### About this task
Can you set down, exactly as they appear below, the lines from the opening of the material through the one bearing "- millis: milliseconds", minus the pictures?

### Data
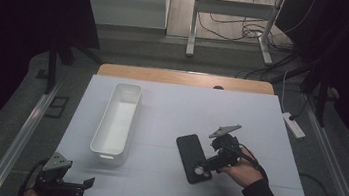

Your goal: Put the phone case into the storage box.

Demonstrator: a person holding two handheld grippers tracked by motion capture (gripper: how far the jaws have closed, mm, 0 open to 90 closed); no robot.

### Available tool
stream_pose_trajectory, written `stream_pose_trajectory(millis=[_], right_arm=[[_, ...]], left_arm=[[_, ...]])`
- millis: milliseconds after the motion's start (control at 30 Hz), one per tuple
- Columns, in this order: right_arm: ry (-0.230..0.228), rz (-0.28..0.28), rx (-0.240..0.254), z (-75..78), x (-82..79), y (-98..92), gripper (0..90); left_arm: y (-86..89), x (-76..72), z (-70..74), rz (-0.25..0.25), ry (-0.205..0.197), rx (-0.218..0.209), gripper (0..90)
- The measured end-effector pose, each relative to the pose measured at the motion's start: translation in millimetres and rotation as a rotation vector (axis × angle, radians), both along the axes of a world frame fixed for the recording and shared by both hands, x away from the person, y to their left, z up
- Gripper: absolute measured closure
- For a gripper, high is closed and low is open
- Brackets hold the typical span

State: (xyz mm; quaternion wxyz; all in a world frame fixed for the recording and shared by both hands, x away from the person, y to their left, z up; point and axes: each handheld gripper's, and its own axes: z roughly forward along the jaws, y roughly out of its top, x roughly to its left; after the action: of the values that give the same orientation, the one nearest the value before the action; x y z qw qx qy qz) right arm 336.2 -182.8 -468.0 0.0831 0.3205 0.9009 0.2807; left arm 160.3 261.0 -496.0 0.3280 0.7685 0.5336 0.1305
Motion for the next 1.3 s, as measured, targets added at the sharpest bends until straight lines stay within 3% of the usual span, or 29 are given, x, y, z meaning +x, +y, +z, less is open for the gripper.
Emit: stream_pose_trajectory(millis=[567, 700, 733, 867, 1000, 1033, 1067, 1133, 1300], right_arm=[[0.010, 0.047, -0.049, -3.8, 20.8, 31.1, 2.6], [0.016, 0.056, -0.072, -4.5, 25.1, 36.3, 18.4], [0.016, 0.056, -0.072, -4.5, 25.1, 36.3, 18.4], [0.052, 0.074, -0.104, -7.4, 29.2, 42.1, 46.3], [0.056, 0.087, -0.134, -10.0, 32.0, 44.9, 68.3], [0.056, 0.087, -0.134, -10.0, 32.0, 44.9, 68.3], [0.061, 0.089, -0.136, -10.5, 33.5, 45.3, 78.5], [0.076, 0.105, -0.140, -10.9, 37.2, 44.6, 90.0], [0.070, 0.115, -0.133, -11.2, 41.1, 47.8, 90.0]], left_arm=[[0.3, 0.3, -0.3, 0.002, 0.003, -0.001, 3.0], [0.0, 0.4, -0.3, 0.001, 0.003, 0.000, 3.1], [0.0, 0.4, -0.3, 0.001, 0.003, 0.000, 3.1], [0.2, 0.4, -0.4, 0.002, 0.004, 0.000, 3.1], [0.0, 0.4, -0.5, 0.002, 0.004, 0.001, 3.2], [-0.3, 0.4, -0.7, 0.004, 0.002, 0.001, 3.2], [-0.3, 0.5, -0.7, 0.004, 0.003, 0.002, 3.2], [-0.3, 0.5, -0.7, 0.005, 0.003, 0.001, 3.3], [0.2, 0.5, -0.4, 0.005, 0.006, 0.000, 3.3]])
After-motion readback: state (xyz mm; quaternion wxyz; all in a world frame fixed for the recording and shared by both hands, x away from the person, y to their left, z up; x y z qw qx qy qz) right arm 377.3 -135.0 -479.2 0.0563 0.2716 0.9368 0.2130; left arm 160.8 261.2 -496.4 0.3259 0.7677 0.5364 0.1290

### Problem solution
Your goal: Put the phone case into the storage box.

Demonstrator: a person holding two handheld grippers tracked by motion capture (gripper: how far the jaws have closed, mm, 0 open to 90 closed); no robot.

### Available tool
stream_pose_trajectory, written `stream_pose_trajectory(millis=[_], right_arm=[[_, ...]], left_arm=[[_, ...]])`
- millis: milliseconds after the motion's start (control at 30 Hz), one per tuple

The exercise is done, and nothing more is needed.